Opinion

Brian Feeney: 'Honours' system perpetuates hereditary absurdity of British society

Brian Feeney

Brian Feeney

Historian and political commentator Brian Feeney has been a columnist with The Irish News for three decades. He is a former SDLP councillor in Belfast and co-author of the award-winning book Lost Lives

The Queen's birthday honours list is inextricably linked to the British monarchy and its former empire - whatever northern nationalists who accept gongs would wish otherwise, says Brian Feeney
The Queen's birthday honours list is inextricably linked to the British monarchy and its former empire - whatever northern nationalists who accept gongs would wish otherwise, says Brian Feeney The Queen's birthday honours list is inextricably linked to the British monarchy and its former empire - whatever northern nationalists who accept gongs would wish otherwise, says Brian Feeney

THE flummery's over for another six months. Until June, that is, and the Queen's birthday honours list, for make no mistake all the gongs handed out are inextricably linked to the British monarchy and its former empire - much as so-called northern nationalists who accept them would wish otherwise.

Of course, in practice it is a British government committee that vets the names but the whole process stinks of empire, class, sexism, inequality and racism - British values this malign Conservative-DUP junta seek to revive.

In this day and age why would you accept, let alone want to be a member of the Most Excellent Order of the British Empire (OBE)? Motto: For God and the Empire.

In recent years more and more black and minority ethnic people have been rejecting the nonsense for obvious reasons.

For a start, the empire was based on the slavery of their forefathers and mothers. What sort of person would make such an offer?

The awards are carefully calibrated for class as well as nostalgia for empire. Basic bottle washer is BEM resurrected a few years ago so more ordinary five-eighths could be co-opted into the system, but only as long as they understand their place, don't you know? No senior civil servant would be offered a BEM. It's a CBE at least.

Even then, awards depend on which government department an official is in or how important or profitable his, and it's nearly always 'his', company or how much he gave the Conservatives.

For example, no-one here gets a top knighthood. There are knighthoods and knighthoods.

Here, the best you can hope for maybe if you're head of the north's civil service is bog standard KCB.

The real flashy ones are reserved for Treasury and Foreign Office mandarins and such like. For them it's KCMG ('kindly call me God') or the very top one, GCMG ('God calls me God'). Captains of industry expect a peerage these days.

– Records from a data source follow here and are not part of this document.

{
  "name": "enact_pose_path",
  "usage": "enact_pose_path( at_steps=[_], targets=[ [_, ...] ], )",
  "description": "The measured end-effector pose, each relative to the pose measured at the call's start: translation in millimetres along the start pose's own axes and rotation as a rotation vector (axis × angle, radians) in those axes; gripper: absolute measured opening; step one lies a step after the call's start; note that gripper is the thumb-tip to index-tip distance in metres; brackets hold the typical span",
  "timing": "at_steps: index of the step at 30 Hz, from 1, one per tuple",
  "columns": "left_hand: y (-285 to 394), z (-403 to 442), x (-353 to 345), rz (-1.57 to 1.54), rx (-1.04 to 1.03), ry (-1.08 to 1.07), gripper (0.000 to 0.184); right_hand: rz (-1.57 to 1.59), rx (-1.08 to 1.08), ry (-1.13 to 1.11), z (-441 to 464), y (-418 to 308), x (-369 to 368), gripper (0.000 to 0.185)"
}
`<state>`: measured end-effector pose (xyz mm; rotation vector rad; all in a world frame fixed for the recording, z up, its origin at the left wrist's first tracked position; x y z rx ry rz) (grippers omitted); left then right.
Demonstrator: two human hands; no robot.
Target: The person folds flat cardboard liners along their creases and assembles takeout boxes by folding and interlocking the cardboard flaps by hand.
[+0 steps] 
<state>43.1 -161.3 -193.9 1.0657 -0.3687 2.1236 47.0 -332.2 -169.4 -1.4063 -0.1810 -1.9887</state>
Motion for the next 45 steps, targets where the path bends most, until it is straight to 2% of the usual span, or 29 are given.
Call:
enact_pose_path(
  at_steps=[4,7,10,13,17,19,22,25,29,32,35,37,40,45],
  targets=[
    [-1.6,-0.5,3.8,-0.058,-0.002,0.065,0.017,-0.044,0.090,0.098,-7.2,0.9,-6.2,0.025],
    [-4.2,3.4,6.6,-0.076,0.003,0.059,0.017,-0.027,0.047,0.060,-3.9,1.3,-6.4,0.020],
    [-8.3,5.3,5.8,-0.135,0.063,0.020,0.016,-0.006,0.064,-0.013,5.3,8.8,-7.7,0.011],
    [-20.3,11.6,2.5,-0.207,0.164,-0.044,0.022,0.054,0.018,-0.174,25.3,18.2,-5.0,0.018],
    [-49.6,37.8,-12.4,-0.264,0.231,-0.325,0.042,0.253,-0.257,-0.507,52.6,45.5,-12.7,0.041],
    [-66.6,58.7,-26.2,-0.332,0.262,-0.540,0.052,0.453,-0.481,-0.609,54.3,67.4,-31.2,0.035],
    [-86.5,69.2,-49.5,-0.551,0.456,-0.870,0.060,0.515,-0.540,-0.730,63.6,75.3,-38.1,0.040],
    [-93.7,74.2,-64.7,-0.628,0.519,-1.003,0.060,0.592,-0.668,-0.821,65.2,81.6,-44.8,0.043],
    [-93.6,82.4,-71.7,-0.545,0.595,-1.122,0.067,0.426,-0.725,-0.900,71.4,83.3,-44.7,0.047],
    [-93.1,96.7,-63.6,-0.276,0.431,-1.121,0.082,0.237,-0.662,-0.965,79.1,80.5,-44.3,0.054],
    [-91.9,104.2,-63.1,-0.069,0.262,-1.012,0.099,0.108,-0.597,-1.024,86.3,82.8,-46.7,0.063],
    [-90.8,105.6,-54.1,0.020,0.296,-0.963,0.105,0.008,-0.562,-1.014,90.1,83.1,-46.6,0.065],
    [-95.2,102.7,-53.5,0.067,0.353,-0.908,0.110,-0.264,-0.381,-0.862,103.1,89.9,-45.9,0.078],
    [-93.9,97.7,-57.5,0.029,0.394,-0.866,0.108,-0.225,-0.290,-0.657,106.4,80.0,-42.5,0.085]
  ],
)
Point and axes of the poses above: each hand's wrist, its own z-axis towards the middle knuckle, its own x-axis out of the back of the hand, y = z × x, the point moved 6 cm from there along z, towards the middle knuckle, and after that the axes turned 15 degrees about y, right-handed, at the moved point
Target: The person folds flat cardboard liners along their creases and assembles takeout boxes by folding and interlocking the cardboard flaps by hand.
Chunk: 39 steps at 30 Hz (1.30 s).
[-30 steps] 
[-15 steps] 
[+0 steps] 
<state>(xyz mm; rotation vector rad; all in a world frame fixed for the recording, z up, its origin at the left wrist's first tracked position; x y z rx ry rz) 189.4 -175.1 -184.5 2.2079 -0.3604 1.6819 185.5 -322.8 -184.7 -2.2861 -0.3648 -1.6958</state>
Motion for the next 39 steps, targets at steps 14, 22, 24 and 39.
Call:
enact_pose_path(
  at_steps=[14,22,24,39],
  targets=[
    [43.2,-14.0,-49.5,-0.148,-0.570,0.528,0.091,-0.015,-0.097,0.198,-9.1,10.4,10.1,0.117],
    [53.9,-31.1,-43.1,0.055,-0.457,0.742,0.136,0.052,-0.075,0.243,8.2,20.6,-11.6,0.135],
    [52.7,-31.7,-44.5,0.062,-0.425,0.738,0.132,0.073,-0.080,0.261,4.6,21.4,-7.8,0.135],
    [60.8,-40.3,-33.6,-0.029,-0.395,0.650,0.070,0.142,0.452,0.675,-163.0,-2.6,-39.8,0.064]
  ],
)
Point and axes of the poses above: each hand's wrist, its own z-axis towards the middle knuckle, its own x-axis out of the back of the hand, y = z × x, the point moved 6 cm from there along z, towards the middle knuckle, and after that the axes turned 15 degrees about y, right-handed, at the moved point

On the bright side, more people are publicly rejecting the nonsense.

Curiously, we don't hear from northern nationalists who reject offers but then probably the NIO knows better than to insult them with an offer just as they know which nationalist is likely to succumb and sign up to the empire - unlike officials in England, who have often got it spectacularly wrong.

Howard Gayle, Liverpool's first black player turned down an MBE because his "ancestors would be turning in their graves after how the empire and colonialism enslaved them".

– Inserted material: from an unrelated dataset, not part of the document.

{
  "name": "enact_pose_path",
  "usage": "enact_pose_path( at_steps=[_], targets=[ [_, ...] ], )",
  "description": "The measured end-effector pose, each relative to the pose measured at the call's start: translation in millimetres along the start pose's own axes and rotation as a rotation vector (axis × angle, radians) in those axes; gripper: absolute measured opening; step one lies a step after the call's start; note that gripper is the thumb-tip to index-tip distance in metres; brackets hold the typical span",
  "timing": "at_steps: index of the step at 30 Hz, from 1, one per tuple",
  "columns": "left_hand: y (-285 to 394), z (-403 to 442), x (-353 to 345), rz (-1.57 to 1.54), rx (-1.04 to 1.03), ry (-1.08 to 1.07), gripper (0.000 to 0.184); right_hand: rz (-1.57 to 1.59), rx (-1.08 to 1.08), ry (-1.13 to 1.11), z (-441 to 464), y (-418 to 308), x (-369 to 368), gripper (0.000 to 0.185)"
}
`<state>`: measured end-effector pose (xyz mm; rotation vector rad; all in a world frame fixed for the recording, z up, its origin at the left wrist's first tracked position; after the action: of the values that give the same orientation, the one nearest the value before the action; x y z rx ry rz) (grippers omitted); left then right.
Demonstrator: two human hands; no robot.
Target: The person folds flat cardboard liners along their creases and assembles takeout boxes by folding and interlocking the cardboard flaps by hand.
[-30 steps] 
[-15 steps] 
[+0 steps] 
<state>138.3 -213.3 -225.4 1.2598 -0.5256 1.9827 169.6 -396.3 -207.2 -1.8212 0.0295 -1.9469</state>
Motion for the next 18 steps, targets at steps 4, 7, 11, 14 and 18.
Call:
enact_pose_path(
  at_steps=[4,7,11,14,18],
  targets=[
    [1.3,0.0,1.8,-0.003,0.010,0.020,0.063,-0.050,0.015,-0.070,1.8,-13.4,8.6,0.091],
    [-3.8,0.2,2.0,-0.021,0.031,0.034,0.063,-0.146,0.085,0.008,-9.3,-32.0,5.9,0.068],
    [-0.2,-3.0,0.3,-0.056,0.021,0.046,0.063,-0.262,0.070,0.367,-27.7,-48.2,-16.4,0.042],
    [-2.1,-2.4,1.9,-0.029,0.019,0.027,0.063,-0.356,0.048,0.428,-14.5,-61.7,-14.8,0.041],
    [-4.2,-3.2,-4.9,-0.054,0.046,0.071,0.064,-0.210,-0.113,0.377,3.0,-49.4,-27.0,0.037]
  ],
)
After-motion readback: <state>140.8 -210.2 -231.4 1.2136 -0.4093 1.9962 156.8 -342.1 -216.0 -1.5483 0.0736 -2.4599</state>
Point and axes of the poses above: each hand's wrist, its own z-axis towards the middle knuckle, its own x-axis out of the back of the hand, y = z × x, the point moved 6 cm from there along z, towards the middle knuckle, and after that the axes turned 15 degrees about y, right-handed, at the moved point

Albert Finney the actor rejected a CBE in 1980 and a knighthood in 2000.

Perhaps the most explicit condemnation of a proffered gong was that of novelist and republican J. G. Ballard. He said he couldn't accept an honour awarded by the monarch: "There's all that bowing and scraping and mummery at the palace. It's the whole climate of deference to the monarch.

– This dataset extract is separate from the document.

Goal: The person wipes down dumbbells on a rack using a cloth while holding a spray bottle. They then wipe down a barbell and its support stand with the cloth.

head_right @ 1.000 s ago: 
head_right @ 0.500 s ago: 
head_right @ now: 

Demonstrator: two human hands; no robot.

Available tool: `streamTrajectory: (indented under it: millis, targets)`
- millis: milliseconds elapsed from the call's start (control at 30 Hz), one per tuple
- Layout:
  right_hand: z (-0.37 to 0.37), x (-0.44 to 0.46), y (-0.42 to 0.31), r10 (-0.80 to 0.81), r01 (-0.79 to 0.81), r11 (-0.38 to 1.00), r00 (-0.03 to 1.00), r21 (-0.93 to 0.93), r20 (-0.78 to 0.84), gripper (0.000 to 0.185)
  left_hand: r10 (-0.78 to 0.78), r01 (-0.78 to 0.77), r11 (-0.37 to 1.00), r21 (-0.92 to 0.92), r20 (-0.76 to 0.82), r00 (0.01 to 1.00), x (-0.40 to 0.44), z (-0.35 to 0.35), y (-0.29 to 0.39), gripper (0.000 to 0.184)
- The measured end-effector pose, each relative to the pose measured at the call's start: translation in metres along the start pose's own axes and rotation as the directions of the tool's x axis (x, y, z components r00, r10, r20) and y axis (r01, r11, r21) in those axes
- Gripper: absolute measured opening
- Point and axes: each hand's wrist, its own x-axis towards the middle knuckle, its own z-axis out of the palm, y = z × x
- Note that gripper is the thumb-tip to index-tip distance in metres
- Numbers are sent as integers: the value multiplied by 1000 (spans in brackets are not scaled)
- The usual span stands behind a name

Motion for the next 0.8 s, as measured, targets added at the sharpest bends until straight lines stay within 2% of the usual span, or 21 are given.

"It's a huge pantomime where tinsel takes the place of substance. It goes with the whole system of hereditary privilege and rank which should be swept away.

"It uses snobbery and social self-consciousness to guarantee the loyalty of large numbers of people who should feel their loyalty is to fellow citizens."

Ken Loach, the film-maker, explained why he turned down a gong: "It's all the things I think are despicable: patronage, deferring to the monarchy and the empire which is a monument to exploitation and conquest. I turned down the OBE because it's not a club you want to join when you look at the villains who've got it."

Perhaps the record holder in the rejection stakes is the artist L. S. Lowry who turned down an OBE, a CBE, a knighthood and a big one, Companion of Honour - twice. Both Conservative and Labour governments were obviously desperate to bring him on board.

Needless to say there are many people here, mainly unionists, who subscribe to the whole fantasy: monarchy, dreams of empire, recognition, a new hat or suit for a visit to Buck House, even though it probably won't be the queen pinning on the medal.

Nevertheless it is a curious mindset. Apart from reverence for the inherent absurdity of a hereditary system there's knowing your place and accepting fundamental inequality in British society.